【短】世界は君色に変わってく
助けて、先輩っ!
フリーズしてしまった私を、観念したのかと思ったのか彼はぐっと顔を近付けてきた。
「いっや!」
がたんっ
私は勢いよく、カバンを押しやって彼から飛び退けた。
その椅子の激しく響いた音を聞き付けて、誰かがバタバタと教室へと入ってくる。
「アンナ?!」
「彩美っ…」
「ちっ。…ざーんねん。じゃ、神咲さん…またね?」
「ちょ、蓮沼!アンナに何したの?!」
「べーつに?」
悔しいのとムカつくのと、怖いので気持ちがぐちゃぐちゃになった私は、涙が出てくるのを止めることが出来なかった。

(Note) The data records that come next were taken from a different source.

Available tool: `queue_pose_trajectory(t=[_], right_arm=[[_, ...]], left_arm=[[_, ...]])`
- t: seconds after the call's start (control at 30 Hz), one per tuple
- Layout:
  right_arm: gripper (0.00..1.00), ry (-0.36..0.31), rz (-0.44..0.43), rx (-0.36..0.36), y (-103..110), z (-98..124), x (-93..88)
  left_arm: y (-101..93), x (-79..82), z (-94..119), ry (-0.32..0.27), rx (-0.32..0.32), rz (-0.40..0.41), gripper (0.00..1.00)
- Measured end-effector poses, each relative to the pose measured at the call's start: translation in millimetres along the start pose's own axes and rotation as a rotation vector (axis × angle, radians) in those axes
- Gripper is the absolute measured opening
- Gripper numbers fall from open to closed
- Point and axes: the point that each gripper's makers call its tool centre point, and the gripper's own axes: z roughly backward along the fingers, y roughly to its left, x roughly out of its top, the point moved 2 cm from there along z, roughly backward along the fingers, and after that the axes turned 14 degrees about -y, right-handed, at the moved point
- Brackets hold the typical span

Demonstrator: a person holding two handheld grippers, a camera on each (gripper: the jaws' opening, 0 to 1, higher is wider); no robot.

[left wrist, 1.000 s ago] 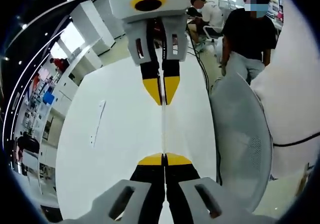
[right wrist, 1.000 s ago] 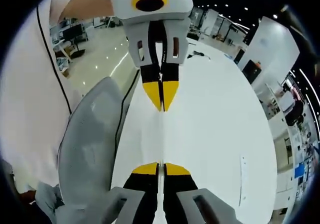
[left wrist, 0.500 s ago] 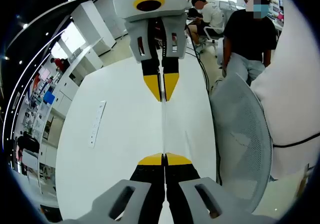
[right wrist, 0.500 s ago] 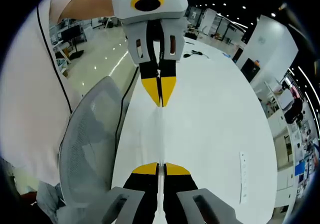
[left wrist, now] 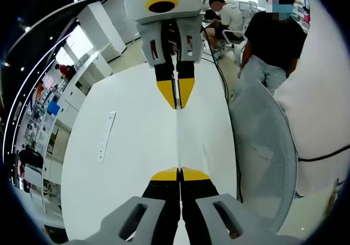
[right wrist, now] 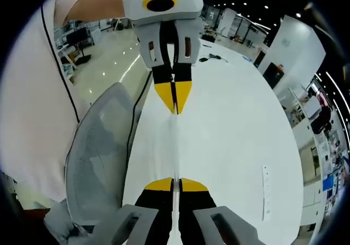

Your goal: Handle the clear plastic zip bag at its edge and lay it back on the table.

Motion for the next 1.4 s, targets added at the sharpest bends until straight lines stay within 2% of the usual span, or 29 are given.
queue_pose_trajectory(t=[1.4], right_arm=[[0.00,0.059,-0.011,-0.025,-3.9,15.1,-26.3]], left_arm=[[4.9,-8.5,2.8,0.000,0.020,0.014,0.00]])
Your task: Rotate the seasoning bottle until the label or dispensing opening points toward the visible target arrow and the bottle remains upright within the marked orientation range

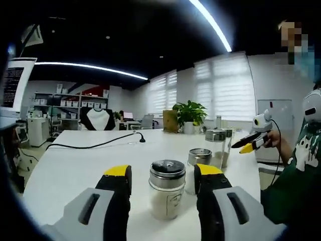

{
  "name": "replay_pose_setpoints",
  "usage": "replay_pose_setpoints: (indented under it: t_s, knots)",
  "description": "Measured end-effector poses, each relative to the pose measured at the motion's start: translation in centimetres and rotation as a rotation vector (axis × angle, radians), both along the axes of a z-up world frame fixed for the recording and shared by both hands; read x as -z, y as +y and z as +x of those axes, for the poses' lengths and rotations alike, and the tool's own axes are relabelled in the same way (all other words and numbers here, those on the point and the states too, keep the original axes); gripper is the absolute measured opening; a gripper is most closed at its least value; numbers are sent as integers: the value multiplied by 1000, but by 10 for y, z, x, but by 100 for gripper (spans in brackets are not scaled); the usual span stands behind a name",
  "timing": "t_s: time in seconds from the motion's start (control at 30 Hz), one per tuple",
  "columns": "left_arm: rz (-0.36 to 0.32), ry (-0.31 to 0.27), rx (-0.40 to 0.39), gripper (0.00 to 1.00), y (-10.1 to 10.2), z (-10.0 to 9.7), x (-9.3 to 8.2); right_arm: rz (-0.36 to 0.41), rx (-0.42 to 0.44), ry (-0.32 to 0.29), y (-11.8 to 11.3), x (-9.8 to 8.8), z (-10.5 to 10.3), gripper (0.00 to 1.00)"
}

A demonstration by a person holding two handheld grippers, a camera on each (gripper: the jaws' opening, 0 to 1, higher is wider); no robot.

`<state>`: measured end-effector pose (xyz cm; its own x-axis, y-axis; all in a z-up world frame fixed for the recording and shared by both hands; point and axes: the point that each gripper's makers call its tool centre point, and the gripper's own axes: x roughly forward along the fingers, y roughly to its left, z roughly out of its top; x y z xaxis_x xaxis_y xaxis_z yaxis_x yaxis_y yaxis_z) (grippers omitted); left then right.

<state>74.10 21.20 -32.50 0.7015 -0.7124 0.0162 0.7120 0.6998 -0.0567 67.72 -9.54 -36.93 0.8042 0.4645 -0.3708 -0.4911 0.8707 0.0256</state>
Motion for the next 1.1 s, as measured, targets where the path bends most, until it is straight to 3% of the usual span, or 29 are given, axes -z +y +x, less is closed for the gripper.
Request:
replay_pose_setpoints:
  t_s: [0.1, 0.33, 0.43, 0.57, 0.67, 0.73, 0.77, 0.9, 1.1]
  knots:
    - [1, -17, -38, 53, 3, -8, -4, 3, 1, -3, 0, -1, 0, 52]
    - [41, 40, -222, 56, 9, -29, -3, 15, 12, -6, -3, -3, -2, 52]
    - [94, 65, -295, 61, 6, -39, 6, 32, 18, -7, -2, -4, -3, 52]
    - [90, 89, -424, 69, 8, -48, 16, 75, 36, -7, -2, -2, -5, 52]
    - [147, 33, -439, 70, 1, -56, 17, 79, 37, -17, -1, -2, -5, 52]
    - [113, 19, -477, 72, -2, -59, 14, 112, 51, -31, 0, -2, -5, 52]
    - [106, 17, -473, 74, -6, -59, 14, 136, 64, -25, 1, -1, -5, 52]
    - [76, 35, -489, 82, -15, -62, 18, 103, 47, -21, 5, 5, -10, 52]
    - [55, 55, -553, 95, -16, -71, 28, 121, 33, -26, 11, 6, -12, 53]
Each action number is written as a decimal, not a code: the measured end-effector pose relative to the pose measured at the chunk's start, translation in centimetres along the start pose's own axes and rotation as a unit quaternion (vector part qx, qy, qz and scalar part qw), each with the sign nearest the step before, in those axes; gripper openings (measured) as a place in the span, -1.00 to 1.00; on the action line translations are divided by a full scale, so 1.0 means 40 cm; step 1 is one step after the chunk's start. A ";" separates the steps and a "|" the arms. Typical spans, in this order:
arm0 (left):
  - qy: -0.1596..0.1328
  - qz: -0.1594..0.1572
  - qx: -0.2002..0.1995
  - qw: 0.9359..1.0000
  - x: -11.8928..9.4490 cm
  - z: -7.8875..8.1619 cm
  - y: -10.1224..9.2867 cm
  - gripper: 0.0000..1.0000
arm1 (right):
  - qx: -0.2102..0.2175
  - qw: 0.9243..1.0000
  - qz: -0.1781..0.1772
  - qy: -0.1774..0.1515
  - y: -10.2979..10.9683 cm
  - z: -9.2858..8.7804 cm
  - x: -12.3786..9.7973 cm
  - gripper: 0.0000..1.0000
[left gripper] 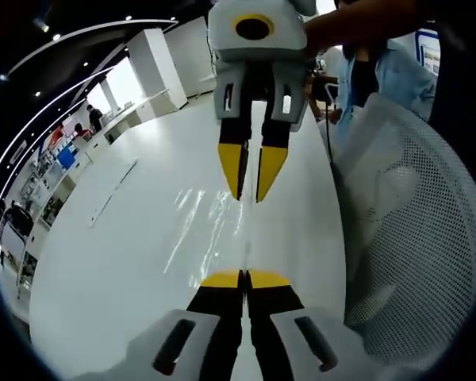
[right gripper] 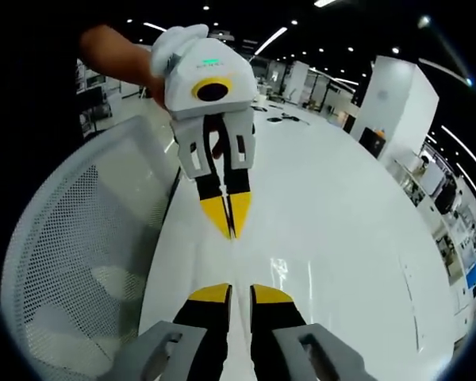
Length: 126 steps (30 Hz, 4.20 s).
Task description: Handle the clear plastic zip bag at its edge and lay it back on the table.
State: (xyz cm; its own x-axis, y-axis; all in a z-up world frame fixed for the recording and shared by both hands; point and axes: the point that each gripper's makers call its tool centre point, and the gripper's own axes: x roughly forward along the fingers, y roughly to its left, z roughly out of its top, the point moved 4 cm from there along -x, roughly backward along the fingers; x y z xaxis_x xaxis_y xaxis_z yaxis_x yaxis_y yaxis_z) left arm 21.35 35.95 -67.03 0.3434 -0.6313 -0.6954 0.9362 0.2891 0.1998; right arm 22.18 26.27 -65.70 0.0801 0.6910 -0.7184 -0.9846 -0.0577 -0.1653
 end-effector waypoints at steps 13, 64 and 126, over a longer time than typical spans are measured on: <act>-0.003 -0.007 0.002 1.000 0.009 0.014 -0.003 -1.00 | -0.010 1.000 0.006 -0.011 0.011 0.036 0.033 -0.91; 0.012 -0.028 0.024 0.999 0.036 0.035 -0.018 -0.91 | -0.031 0.999 0.016 0.005 0.020 0.049 0.064 -1.00; 0.040 -0.042 -0.021 0.998 0.053 0.017 -0.021 -1.00 | -0.001 0.999 0.022 0.029 0.025 -0.014 0.052 -1.00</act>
State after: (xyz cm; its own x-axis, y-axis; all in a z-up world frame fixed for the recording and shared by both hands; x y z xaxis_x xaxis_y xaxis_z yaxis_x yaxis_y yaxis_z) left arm 21.34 33.86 -68.21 0.2549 -0.5963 -0.7612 0.9569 0.2690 0.1097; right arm 21.47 27.24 -67.74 0.0448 0.6446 -0.7632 -0.9872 -0.0887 -0.1328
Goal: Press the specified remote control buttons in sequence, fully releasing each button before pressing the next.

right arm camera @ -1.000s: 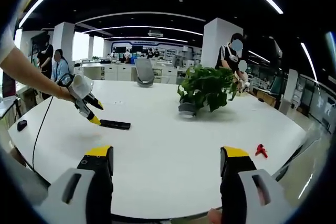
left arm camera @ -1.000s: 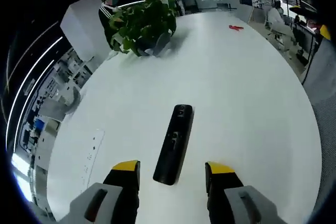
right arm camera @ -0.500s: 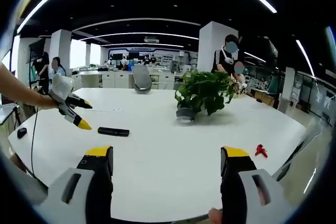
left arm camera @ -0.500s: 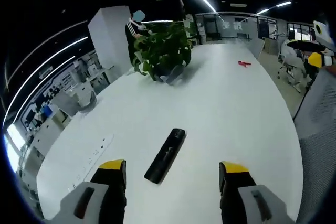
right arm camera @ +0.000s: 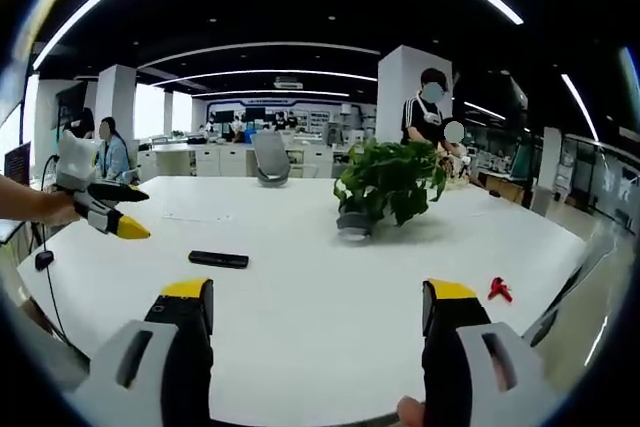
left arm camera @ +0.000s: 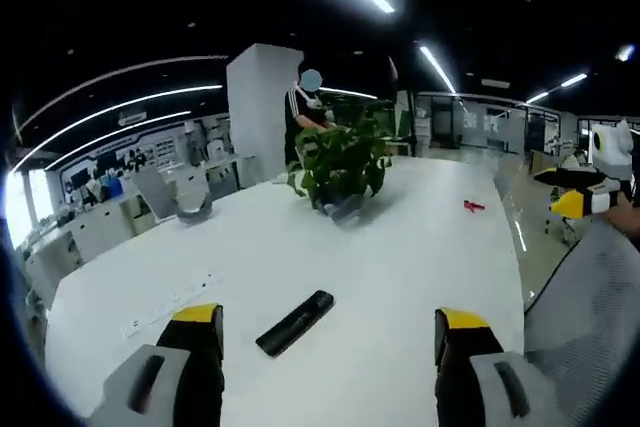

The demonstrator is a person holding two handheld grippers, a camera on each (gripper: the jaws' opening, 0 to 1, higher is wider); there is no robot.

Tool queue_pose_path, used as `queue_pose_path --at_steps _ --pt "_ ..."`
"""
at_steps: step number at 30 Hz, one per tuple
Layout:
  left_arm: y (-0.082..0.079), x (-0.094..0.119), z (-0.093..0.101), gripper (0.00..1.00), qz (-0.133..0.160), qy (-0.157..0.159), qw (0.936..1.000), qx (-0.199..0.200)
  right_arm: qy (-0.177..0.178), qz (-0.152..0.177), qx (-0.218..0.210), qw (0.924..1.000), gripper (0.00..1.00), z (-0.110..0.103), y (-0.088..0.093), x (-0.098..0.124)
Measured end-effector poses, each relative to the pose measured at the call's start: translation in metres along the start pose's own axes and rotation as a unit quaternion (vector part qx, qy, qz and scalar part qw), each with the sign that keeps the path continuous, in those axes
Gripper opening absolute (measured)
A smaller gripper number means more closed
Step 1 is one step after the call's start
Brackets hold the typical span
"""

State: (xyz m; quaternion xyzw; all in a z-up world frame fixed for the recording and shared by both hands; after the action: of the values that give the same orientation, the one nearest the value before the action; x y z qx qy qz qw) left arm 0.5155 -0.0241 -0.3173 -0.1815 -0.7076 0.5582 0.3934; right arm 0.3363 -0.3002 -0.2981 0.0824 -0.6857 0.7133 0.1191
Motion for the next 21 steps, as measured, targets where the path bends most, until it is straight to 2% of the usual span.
queue_pose_path --at_steps 6,10,13,16,21 --pt "-0.009 0.031 0.005 0.99 0.018 -0.024 0.9994 0.019 -0.002 0.002 -0.002 1.0000 0.90 0.000 -0.001 0.001" --pt "-0.005 0.047 0.010 1.00 0.018 -0.036 0.9981 0.047 0.002 0.009 -0.003 1.0000 0.93 0.001 -0.002 0.001" --pt "-0.003 0.060 0.015 1.00 0.031 -0.052 0.9967 0.054 0.006 0.011 -0.004 0.9999 0.94 0.003 -0.003 0.002" --pt "0.000 0.071 0.018 1.00 0.025 -0.068 0.9957 0.057 0.003 0.010 -0.005 0.9999 0.94 0.002 -0.002 0.001" --pt "0.002 0.091 0.031 1.00 0.038 -0.096 0.9928 0.061 -0.002 0.008 -0.002 1.0000 0.94 0.000 -0.002 0.001"
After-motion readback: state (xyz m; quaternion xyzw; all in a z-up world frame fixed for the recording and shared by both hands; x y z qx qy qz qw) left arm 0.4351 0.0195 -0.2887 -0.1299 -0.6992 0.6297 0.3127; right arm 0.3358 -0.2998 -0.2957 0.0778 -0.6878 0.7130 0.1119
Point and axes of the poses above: the point that each gripper's makers call its tool centre point, and the gripper's own axes: x roughly backward along the fingers, z roughly to its right, y roughly out of its underside, the point moved 4 cm from there along x, roughly backward along the fingers, and after that the axes turned 3 degrees about -y, right-handed, at the moved point
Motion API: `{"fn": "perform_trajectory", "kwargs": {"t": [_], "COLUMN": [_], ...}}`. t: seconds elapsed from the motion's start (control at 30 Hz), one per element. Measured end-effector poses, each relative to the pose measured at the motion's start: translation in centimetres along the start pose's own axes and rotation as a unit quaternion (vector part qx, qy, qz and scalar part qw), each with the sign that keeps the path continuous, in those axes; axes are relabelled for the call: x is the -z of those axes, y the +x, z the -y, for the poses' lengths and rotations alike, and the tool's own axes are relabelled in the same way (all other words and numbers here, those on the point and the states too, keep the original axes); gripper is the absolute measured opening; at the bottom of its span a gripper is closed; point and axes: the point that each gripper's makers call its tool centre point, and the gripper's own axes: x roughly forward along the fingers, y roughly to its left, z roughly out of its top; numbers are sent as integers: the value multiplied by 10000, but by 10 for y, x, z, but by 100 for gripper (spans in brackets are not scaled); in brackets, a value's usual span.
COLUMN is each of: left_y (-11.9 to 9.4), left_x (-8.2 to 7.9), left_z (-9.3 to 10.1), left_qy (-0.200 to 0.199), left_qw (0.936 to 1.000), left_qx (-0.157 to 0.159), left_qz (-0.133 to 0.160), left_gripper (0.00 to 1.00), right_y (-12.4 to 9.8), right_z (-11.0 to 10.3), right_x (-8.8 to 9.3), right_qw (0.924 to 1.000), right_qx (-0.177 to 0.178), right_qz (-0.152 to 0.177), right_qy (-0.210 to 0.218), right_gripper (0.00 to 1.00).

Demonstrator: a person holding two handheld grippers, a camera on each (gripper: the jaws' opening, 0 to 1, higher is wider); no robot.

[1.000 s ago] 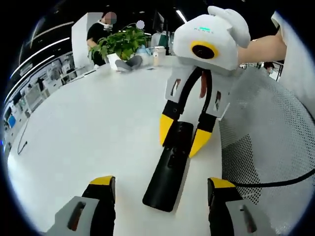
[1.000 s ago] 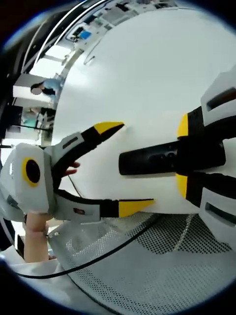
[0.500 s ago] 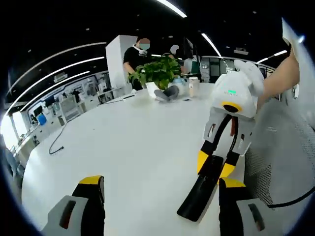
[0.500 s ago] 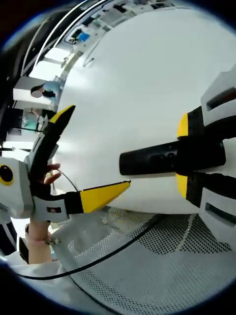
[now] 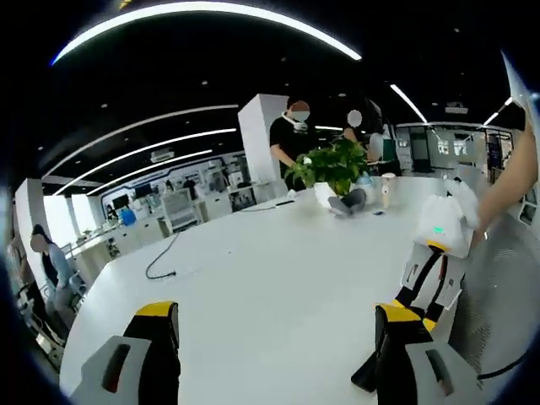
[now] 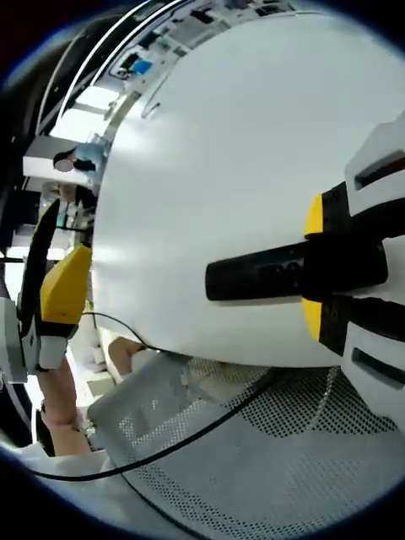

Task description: Press the specified remote control buttons in sequence, fully releasing each button before pressing the next.

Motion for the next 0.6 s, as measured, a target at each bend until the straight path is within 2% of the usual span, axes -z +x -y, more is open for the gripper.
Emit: {"fn": "perform_trajectory", "kwargs": {"t": [0.13, 0.23, 0.33, 0.4, 0.43, 0.53, 0.6], "left_y": [-13, -20, -32, -37, -44, -51, -55], "left_x": [-1, 4, 8, 7, 11, 14, 14], "left_z": [-4, -6, -8, -8, -13, -17, -18], "left_qy": [-159, -215, -512, -502, -450, -417, -478], "left_qw": [9996, 9993, 9972, 9969, 9960, 9940, 9931], "left_qx": [-217, -310, -540, -598, -773, -1014, -1065], "left_qz": [97, 24, -25, 84, 82, 44, 112], "left_gripper": [100, 100, 100, 100, 100, 100, 100], "right_y": [0, 0, 0, 0, 0, 0, 0], "right_z": [0, 0, 0, 0, 0, 0, 0], "right_x": [0, 0, 1, 1, 1, 1, 1], "right_qw": [10000, 10000, 10000, 10000, 10000, 10000, 10000], "right_qx": [-6, -7, -6, -7, -9, -8, -8], "right_qz": [-3, -4, -11, -13, -14, -23, -25], "right_qy": [-8, -6, 0, -2, -3, -4, -3], "right_gripper": [22, 22, 22, 22, 22, 22, 22]}}
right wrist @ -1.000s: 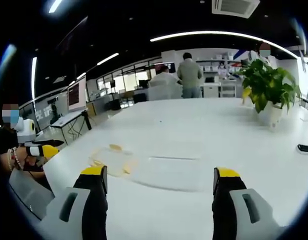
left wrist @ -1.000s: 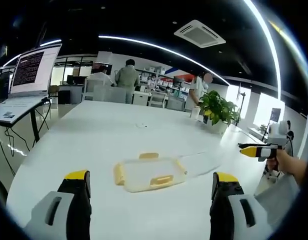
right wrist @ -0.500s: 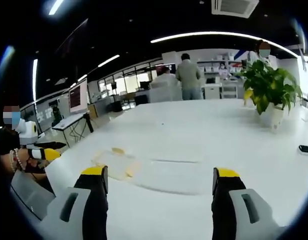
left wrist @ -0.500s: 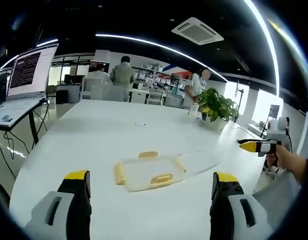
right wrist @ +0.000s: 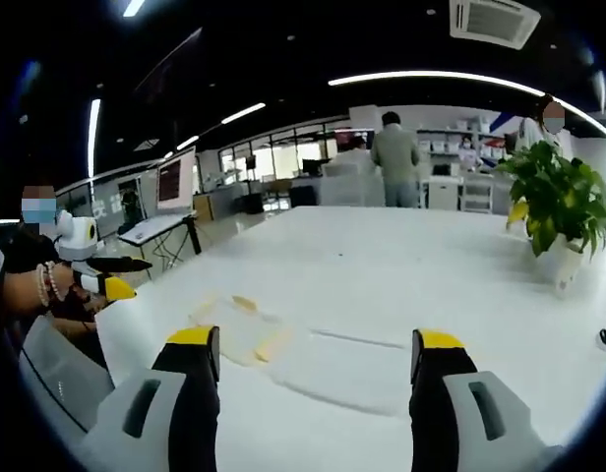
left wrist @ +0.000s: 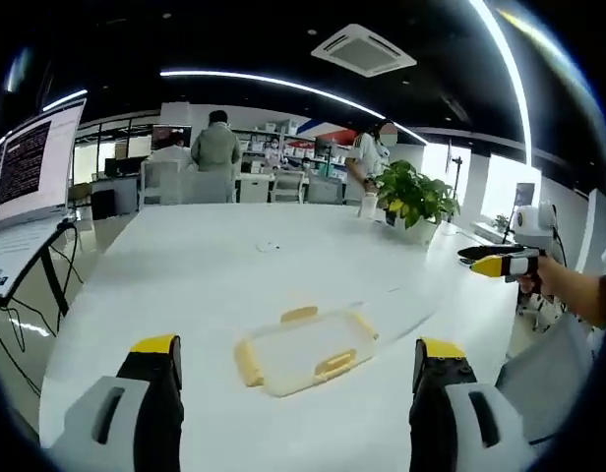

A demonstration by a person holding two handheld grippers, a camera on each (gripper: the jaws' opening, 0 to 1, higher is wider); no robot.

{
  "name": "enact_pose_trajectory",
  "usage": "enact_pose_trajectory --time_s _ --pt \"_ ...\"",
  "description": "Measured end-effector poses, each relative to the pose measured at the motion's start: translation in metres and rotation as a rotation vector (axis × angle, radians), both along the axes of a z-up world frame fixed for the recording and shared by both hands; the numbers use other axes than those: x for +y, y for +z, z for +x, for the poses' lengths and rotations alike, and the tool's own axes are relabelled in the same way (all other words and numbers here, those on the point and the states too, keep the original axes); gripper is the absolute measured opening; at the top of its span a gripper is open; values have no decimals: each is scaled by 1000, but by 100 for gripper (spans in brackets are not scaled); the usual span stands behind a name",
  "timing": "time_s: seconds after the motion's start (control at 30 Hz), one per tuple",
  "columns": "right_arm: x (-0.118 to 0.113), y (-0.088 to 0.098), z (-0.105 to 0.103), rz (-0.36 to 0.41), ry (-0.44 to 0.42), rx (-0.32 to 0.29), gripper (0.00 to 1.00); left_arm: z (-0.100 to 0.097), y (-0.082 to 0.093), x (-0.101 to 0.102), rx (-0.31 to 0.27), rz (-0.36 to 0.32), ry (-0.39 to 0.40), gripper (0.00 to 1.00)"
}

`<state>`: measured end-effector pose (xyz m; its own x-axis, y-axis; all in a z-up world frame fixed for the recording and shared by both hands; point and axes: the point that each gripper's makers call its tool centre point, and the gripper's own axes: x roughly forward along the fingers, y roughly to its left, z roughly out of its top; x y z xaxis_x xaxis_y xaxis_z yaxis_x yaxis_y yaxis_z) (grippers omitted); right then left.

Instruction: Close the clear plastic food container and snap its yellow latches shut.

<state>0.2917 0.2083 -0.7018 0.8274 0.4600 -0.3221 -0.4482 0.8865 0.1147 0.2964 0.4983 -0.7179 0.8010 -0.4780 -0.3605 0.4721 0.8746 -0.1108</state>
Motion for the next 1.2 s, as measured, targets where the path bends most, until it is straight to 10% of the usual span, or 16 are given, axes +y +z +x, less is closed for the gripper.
enact_pose_trajectory --time_s 0.5,1.2 --pt "26 -9 27 -104 154 27 75 27 -18 9 74 168 -158 88" --pt "85 -22 66 -385 528 39 67 55 -68 13 220 575 -595 77"
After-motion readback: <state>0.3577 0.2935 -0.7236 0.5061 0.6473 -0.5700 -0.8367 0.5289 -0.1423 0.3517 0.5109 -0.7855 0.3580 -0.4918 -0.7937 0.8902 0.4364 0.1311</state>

「よしよし。もう!蓮沼ムカつく!自分がモテるとか勘違いしてんじゃないの?」
「…ん。かもしんない…てか、手首痛いよー…」
やっと落ち着いて来て、私は彩美が来るまでに起こったこと…蓮沼くんから言われたことを話した。
それに対して自分のことのように怒ってくれる彼女は、蓮沼くんと中学から同じで高校デビューをした蓮沼くんのことをふんっと鼻で笑って「あんなにダサかったくせに」なんて言える唯一の存在だ。
「大体さ、なんでアンナに付きまとうんだか」
「最初が悪かったのかなぁ?」
「最初?」
そう。
初めて、蓮沼くんに声を掛けられた時、私は先輩のことも知らなかったから、恋なんてものを考えもしなくて…曖昧に「今は考えられません、ごめんなさい」的な感じで断ったんだ。
それが、あやふやな意味で捉えられたのか、それともその場凌ぎだと思われたのか、何かにつけて告白を受ける形になってしまったことを、私は心の中で悔いた。